Availability and Usage
Tramadol is usually marketed as the hydrochloride salt (tramadol hydrochloride); the tartrate is seen on rare occasions, and rarely (in the US at least) tramadol is available for both injection (intravenous and/or intramuscular) and oral administration. The most well known dosing unit is the 50mg generic tablet made by several manufacturers. It is also commonly available in conjunction with APAP (Paracetamol, Acetaminophen) as Ultracet, in the form of a smaller dose of 37.5 mg tramadol and 325 mg of APAP. The solutions suitable for injection are used in patient-controlled analgesia pumps under some circumstances, either as the sole agent or along with another agent such as morphine.
Tramadol comes in many forms, including:
- capsules (regular and extended release)
- tablets (regular, extended release, chewable, low-residue and/or uncoated tablets that can be taken by the sublingual and buccal routes)
- effervescent tablets and powders
- ampules of sterile solution for SC, IM, and IV injection
- preservative-free solutions for injection by the various spinal routes (epidural, intrathecal, caudal, and others)
- powders for compounding
- liquids both with and without alcohol for oral and sub-lingual administration, available in regular phials and bottles, dropper bottles, bottles with a pump similar to those used with liquid soap and phials with droppers built into the cap
- tablets and capsules containing (acetaminophen/APAP), aspirin and other agents.
Tramadol has been experimentally used in the form of an ingredient in multi-agent topical gels, creams, and solutions for nerve pain, rectal foam, concentrated retention enema, and a skin plaster (transdermal patch) quite similar to those used with lidocaine.
Tramadol has a characteristic taste which is mildly bitter but much less so than morphine and codeine. Oral and sublingual drops and liquid preparations come with and without added flavoring. Its relative effectiveness via transmucosal routes (i.e. sublingual, buccal, rectal) is similar to that of codeine, and, like codeine, it is also metabolized in the liver to stronger metabolites (see below).

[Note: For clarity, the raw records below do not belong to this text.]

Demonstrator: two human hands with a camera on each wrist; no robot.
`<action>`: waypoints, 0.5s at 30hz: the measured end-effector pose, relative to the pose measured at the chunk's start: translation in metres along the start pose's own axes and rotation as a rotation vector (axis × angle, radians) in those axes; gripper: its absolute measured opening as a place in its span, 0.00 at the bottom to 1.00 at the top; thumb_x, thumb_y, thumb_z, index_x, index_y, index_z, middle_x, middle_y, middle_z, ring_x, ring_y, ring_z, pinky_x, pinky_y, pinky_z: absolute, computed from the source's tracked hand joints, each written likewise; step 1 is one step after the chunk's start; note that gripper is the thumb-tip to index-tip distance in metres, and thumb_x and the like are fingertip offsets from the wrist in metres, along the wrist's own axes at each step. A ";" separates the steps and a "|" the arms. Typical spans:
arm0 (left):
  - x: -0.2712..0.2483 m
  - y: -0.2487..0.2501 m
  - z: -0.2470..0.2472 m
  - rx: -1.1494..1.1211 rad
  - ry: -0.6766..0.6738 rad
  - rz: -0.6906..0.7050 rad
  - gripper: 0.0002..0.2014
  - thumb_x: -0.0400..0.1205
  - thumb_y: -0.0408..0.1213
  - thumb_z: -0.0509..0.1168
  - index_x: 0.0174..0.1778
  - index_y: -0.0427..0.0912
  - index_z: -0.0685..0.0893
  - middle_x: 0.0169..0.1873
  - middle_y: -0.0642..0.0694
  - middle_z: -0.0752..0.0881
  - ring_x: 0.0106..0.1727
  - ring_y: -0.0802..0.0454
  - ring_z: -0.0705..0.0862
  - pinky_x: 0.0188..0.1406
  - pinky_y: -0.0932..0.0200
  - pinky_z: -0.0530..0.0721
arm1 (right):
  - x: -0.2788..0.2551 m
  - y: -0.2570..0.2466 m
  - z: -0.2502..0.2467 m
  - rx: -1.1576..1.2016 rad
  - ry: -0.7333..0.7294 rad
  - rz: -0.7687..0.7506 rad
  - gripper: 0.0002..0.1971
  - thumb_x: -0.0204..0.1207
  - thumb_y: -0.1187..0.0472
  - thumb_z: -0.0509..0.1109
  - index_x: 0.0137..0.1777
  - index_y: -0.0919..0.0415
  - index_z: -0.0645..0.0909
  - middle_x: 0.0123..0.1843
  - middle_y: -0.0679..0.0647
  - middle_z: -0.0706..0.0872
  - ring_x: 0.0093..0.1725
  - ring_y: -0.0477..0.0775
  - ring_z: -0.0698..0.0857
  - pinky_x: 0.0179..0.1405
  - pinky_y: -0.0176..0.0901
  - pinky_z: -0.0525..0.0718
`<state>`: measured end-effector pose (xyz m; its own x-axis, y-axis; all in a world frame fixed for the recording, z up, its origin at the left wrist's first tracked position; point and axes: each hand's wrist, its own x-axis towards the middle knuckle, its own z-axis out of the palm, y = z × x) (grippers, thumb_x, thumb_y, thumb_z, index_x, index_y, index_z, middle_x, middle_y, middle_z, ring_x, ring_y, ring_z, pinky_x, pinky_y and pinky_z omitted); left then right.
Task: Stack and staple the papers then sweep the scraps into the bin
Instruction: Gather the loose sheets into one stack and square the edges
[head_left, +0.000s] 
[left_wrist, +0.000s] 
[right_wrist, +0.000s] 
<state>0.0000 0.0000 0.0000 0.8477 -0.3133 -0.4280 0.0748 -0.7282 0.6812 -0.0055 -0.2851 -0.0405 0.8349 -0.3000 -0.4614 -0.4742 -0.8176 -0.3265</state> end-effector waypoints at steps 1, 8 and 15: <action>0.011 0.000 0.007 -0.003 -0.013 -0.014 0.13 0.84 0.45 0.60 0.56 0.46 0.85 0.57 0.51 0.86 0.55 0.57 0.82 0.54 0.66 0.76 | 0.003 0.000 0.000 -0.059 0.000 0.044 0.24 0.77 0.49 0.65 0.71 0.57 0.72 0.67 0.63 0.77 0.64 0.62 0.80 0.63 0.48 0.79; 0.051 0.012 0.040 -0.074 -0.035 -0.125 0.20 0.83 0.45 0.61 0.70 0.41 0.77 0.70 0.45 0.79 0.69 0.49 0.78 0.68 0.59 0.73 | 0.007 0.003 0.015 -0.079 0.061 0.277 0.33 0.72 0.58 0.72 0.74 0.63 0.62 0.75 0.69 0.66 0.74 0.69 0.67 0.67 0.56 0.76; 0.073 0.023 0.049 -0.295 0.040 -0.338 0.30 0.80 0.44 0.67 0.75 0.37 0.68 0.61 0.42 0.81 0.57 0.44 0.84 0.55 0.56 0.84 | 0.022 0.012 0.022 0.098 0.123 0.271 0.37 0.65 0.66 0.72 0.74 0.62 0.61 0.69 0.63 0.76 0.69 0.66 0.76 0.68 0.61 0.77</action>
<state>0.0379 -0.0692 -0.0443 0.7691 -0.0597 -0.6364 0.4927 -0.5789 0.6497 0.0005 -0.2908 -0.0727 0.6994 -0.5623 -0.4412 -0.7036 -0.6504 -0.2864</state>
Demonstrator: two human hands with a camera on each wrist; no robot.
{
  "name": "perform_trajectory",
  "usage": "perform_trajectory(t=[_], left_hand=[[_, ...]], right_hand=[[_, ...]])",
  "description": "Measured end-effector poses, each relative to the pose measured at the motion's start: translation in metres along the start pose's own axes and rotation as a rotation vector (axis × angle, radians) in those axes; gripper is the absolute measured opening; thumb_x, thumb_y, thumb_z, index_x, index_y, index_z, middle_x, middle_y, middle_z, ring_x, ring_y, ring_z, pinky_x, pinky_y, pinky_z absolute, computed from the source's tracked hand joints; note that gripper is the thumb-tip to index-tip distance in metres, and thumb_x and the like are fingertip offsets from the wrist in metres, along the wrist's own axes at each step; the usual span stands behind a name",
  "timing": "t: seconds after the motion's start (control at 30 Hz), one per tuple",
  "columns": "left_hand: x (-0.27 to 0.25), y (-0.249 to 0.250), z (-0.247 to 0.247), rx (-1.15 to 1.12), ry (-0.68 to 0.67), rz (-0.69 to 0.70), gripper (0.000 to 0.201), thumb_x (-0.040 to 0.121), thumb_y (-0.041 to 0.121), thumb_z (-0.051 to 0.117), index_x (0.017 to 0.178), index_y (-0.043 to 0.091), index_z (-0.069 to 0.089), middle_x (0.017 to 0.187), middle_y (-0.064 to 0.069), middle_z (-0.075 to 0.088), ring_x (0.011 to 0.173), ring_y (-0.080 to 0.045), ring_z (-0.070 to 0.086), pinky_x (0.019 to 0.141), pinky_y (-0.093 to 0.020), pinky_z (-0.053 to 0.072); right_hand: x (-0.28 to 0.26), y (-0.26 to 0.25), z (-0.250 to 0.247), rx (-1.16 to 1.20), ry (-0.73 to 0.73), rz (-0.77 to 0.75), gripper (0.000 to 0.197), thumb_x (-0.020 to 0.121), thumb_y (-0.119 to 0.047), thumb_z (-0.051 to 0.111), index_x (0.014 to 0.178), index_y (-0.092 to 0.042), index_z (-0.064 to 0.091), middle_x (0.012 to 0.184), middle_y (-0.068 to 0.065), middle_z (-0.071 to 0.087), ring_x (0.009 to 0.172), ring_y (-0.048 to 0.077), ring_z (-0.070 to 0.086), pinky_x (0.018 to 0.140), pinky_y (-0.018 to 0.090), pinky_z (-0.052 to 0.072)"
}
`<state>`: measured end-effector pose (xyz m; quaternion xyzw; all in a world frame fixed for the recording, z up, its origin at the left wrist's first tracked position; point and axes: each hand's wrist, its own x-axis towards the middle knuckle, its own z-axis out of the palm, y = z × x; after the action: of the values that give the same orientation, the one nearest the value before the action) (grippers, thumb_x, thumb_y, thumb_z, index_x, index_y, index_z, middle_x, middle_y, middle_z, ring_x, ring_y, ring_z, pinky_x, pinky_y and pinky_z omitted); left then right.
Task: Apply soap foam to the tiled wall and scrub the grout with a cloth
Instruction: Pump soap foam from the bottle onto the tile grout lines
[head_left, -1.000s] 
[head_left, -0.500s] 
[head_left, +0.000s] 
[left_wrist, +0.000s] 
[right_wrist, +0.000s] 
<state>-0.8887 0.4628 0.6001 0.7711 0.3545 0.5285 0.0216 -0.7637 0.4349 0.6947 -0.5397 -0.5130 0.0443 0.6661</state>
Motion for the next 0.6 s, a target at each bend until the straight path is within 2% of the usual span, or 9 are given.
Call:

The maximum dosage for tramadol in any form is 400 mg per day. Certain manufacturers or formulations have lower maximum doses. For example, Ultracet (37.5 mg/325 mg tramadol/APAP tablets) is capped at 8 tablets per day (300 mg/day). Ultram ER is available in 100, 200, and 300 mg/day doses and is explicitly capped at 300mg/day as well.
Patients taking SSRIs (Prozac, Zoloft, etc.), SNRIs (Effexor, etc), TCAs, MAOIs, or other strong opioids (oxycodone, methadone, fentanyl, morphine), as well as the elderly (> 75 years old), pediatric (< 18 years old), and those with severely reduced renal (kidney) or hepatic (liver) function should consult with their doctor regarding adjusted dosing or whether to use Tramadol at all.